何が目的で赤の他人の雪奈先輩を助けるに至ったかは分からない、だけど俺は雪奈先輩を助ける苺さんを助ける役割を押し付けられたらしい。
なら誰が俺を守ってくれるんだ?
不公平だ、それなら抜ける。
そんなことこの状況で言えるわけもない。
俺は立ち上がった苺さんを背中に盾としての役割を全うしようとしていたのだから。
「俺と霞の仲を邪魔するなんて俺が許さない。そんな奴みんなこの俺が許さない!」
ワインボトルが振り上げられると同時に俺は中村に向かって全力のタックルをした。
体制を崩しながらも降り下ろされたワインボトルは俺の左足に投げつけられ、砕けることなく鈍い音と共に床に落ちる。
そして中村を仰向けに、俺は前のめりに倒れた。
「くっそ離せ餓鬼殺すぞ!」
何度背中を殴られても離さない。
今離したら本当に殺される。嫌だ、死にたくない。
「今の録音させてもらいました。言質もとれたし夏夜くんは恐らく骨に異常をきたした。もう遠慮することなんて無いよね」
「ふざっけんなっ!俺は悪くない、俺と霞は愛し合ってるんだ!悪いのは俺と霞の仲を━━━━━━」
『もう、嫌。毎日殴れる生活なんてもう嫌だよ、助けて』
痛みに顔を歪ませながら聞いたそれは、誰のでもなく雪奈先輩の嗚咽混じりの声だった。
苺さんにはこうなることも想定内らしい。
それに盾役がどんなに傷ついても気にしない。
冷静に冷徹に冷血に証拠を集めて、自分の有利な立場を作り上げていく。
この人を敵に回すと言うのはきっとこう言うことなのだろう。
愛しあってると信じてた人に拒絶された中村は逆上することなく、絶望を顔に浮かべて抵抗をやめた。

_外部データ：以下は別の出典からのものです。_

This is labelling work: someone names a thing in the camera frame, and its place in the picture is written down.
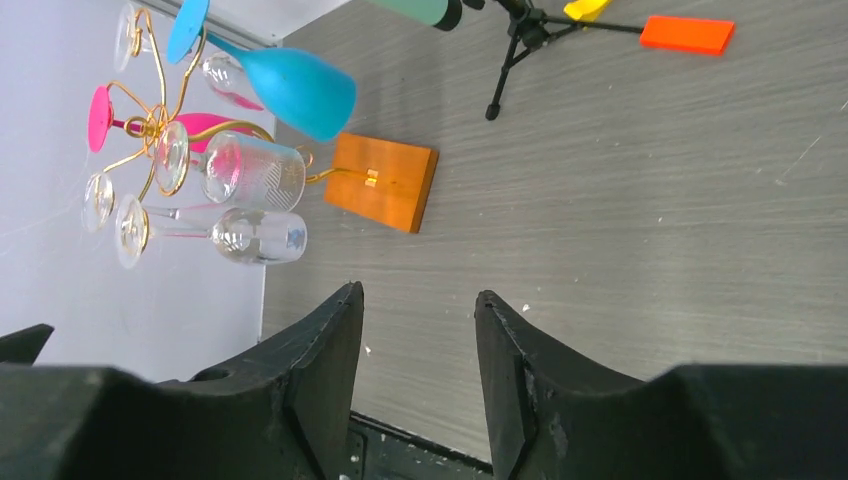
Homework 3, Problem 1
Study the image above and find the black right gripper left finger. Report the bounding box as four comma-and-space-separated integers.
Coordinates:
1, 282, 364, 479

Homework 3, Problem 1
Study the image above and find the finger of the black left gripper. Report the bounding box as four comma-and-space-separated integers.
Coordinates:
0, 324, 54, 365

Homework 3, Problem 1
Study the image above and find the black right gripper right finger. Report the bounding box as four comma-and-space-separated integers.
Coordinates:
474, 291, 847, 479

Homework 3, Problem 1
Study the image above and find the clear tall flute glass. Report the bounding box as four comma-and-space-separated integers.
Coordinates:
81, 173, 115, 233

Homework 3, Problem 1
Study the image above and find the clear stemmed wine glass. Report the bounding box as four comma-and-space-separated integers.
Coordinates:
114, 195, 308, 268

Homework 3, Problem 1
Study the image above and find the clear patterned tumbler glass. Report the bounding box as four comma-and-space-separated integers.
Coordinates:
153, 121, 306, 212

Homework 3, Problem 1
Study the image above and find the orange wooden rack base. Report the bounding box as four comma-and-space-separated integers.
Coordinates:
324, 133, 439, 234

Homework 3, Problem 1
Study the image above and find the pink wine glass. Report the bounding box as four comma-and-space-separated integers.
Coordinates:
87, 83, 272, 153

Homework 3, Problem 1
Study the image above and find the blue wine glass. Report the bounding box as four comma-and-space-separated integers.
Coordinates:
166, 0, 357, 142

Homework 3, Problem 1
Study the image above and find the clear rear wine glass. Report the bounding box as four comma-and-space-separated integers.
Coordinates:
113, 2, 265, 111

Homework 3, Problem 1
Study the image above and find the black tripod mic stand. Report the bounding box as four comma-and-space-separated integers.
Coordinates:
485, 0, 644, 121

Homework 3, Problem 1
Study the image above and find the yellow curved block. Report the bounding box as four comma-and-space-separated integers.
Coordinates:
563, 0, 612, 22

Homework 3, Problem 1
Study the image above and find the orange rectangular block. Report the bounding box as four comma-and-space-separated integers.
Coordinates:
639, 15, 736, 56

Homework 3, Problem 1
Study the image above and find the mint green microphone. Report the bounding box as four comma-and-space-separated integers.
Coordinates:
369, 0, 463, 31

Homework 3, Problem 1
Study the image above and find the gold wire glass rack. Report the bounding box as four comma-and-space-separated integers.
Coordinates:
102, 6, 379, 200

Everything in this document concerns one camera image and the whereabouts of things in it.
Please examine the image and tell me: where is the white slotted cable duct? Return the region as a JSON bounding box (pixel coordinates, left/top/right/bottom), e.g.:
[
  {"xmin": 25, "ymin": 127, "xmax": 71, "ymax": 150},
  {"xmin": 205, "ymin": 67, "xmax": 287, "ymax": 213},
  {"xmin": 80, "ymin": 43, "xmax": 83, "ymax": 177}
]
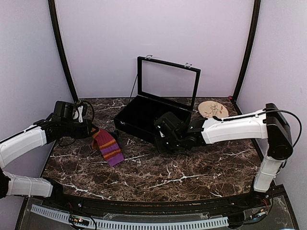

それから程無くしてやって来た警察に男は容疑者として、男の寝室に半裸で縛られていた雪奈先輩は被害者として連れていかれた。
俺はと言うと足の治療のため近くの病院に救急車で運ばれ、その際に苺さんが付き添いで一緒に来てくれた。
ものの数秒が数分に引き伸ばされるほど思考を巡らせたせいか、それとも濃すぎる数十分に疲れたせいか。
治療が終わると俺は泥のように眠った。